Märkte / Immobilien

Zehnjährige Hypothekarzinsen sinken

Die Richtsätze für zehnjährige Festhypotheken sind im April gesunken. Hypothekenanbieter verlangen zwischen 1,18 und 1,65% für den Langläufer.

Die Finanzierung von Wohneigentum in der Schweiz ist im April noch günstiger geworden. Insbesondere die Richtsätze für zehnjährige Festhypotheken sind im Vergleich zum Vormonat gesunken.

Im Schnitt liegen die Zinsen auf Langläufer nur noch knapp über 1,5%. Bis auf Hypo Lenzburg und Raiffeisen haben alle in der Tabelle aufgeführten Anbieter die Zinsen am langen Ende im April reduziert. Homegate, Zurich Insurance (ZURN 370.20 +0.54%) und Swissquote (SQN 138.60 +0.29%) haben gar Anpassungen von 10 Basispunkten (100 Bp entsprechen 1 Prozentpunkt) oder mehr vorgenommen. Letztere weist damit erneut das günstigste Finanzierungsmodell auf.
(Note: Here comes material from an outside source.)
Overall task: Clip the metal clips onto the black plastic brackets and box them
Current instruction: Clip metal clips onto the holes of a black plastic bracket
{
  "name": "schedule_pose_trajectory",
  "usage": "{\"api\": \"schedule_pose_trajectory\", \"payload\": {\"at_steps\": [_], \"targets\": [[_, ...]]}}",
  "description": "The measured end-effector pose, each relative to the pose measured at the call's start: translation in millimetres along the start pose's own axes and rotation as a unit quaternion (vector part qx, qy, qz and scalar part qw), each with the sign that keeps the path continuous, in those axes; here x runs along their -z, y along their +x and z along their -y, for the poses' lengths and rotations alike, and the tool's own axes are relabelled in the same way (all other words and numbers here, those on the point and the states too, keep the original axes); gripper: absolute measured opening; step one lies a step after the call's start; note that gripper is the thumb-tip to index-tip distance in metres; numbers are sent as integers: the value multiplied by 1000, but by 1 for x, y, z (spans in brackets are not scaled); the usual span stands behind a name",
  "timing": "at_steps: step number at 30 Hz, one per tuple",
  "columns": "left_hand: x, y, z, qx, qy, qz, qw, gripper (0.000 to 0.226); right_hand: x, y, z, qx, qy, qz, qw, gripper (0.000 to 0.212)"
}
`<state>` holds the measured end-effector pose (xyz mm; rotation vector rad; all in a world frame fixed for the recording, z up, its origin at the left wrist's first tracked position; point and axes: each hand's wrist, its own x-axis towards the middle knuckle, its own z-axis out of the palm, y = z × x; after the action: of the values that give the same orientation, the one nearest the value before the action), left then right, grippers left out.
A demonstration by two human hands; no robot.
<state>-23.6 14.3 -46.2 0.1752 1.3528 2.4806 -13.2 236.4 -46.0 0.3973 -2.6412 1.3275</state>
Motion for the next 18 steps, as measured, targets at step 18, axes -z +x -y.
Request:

Kaum verändert haben die Finanzierer die Konditionen bei den kurzen und den mittleren Laufzeiten. Zurich hat neben den Zinsen auf zehnjährigen auch diejenigen auf drei- und fünfjährigen Festhypotheken um jeweils 9 Bp gesenkt.

Gemäss den Analysten der Credit Suisse (CSGN 9.60 +0.08%) dürften die Zinsen für Festhypotheken aufgrund des unveränderten geldpolitischen Kurses der Schweizerischen Nationalbank (SNB (SNBN 5'300.00 0%)) auch in den kommenden zwölf Monaten tief bleiben. Sie hingen weiterhin von den Absicherungskosten ab, die Banken und Versicherern infolge der Negativzinsen entstünden.

Die Zinsen auf Festhypotheken mit langer Laufzeit dürften daher im kommenden Jahr höchstens leicht steigen. Bei den kurzen und den mittleren Laufzeiten erwartet die Grossbank weiterhin eine Seitwärtsbewegung.